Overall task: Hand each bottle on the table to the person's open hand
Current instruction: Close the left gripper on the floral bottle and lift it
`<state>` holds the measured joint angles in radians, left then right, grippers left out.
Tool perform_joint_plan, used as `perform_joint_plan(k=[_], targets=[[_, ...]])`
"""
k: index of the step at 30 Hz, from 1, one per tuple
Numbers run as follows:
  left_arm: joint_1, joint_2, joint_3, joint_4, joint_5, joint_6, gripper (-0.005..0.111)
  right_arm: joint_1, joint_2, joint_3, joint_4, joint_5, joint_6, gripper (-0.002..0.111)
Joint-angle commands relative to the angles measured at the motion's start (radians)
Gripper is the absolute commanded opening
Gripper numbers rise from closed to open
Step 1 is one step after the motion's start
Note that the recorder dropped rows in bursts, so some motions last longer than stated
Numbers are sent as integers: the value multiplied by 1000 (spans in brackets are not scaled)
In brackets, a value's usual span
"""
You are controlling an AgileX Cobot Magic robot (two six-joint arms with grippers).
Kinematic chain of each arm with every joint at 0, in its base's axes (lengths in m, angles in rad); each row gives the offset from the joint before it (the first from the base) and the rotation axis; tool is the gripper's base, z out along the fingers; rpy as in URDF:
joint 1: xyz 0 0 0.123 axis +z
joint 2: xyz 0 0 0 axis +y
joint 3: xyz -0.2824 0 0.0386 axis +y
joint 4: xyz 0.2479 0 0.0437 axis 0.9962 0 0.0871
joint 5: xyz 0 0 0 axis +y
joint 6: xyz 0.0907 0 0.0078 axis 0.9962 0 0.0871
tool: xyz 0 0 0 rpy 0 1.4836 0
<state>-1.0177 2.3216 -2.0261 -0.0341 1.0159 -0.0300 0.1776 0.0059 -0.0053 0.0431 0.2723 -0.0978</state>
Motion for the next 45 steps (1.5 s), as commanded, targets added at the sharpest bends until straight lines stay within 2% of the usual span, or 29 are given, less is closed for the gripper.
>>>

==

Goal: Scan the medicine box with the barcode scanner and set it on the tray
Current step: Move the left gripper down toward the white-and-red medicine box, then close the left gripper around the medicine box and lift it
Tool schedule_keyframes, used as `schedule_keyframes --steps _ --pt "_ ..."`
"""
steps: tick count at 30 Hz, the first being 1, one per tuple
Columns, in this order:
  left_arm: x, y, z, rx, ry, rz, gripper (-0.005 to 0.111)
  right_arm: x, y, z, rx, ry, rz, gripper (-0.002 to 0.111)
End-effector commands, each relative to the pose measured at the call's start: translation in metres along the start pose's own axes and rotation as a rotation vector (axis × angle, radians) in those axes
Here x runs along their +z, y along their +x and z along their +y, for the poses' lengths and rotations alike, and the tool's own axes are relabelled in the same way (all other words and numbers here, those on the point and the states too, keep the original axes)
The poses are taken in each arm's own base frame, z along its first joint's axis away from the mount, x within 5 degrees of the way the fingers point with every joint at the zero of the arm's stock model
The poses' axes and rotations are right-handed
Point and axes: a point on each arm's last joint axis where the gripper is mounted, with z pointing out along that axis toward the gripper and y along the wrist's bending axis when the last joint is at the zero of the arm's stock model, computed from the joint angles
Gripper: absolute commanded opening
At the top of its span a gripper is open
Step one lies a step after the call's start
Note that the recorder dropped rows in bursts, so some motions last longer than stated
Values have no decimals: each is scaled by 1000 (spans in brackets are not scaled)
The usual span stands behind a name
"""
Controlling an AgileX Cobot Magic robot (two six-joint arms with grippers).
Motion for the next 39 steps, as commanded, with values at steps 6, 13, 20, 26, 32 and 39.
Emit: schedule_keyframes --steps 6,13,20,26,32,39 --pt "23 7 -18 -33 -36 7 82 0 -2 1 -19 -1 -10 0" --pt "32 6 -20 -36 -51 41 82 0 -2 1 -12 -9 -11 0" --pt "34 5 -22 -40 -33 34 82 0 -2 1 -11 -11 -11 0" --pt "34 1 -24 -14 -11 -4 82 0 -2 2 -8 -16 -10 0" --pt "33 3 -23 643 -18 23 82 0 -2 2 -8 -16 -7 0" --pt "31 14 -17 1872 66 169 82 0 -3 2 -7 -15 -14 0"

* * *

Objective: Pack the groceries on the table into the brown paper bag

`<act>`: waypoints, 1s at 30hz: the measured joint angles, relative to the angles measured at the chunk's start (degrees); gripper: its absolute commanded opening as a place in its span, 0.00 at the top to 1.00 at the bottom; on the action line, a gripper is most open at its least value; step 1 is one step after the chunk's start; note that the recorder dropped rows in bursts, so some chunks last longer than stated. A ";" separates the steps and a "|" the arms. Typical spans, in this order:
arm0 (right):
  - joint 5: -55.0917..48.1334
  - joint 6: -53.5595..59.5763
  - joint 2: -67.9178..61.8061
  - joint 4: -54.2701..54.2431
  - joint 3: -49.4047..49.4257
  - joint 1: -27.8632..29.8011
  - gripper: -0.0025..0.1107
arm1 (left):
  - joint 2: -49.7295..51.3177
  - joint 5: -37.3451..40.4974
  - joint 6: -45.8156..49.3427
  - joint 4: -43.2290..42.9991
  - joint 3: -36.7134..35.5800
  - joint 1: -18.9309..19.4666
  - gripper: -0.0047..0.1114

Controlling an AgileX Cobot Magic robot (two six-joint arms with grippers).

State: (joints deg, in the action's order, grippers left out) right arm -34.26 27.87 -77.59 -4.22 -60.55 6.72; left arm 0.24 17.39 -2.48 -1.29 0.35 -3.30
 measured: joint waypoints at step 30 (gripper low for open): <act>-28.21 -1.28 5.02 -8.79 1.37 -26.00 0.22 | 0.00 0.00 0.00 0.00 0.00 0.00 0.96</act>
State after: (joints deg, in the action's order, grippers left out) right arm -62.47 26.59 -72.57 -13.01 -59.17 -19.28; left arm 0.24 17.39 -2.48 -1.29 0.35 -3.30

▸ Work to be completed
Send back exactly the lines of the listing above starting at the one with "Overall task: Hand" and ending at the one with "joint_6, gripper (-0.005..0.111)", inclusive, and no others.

▸ Exercise result
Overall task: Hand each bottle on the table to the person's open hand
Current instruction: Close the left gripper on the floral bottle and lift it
`<state>` holds the measured joint angles in radians, left then right, grippers left out.
Tool perform_joint_plan, used as `perform_joint_plan(k=[_], targets=[[_, ...]])`
"""
k: index of the step at 30 Hz, from 1, one per tuple
Numbers run as follows:
  left_arm: joint_1, joint_2, joint_3, joint_4, joint_5, joint_6, gripper (-0.005..0.111)

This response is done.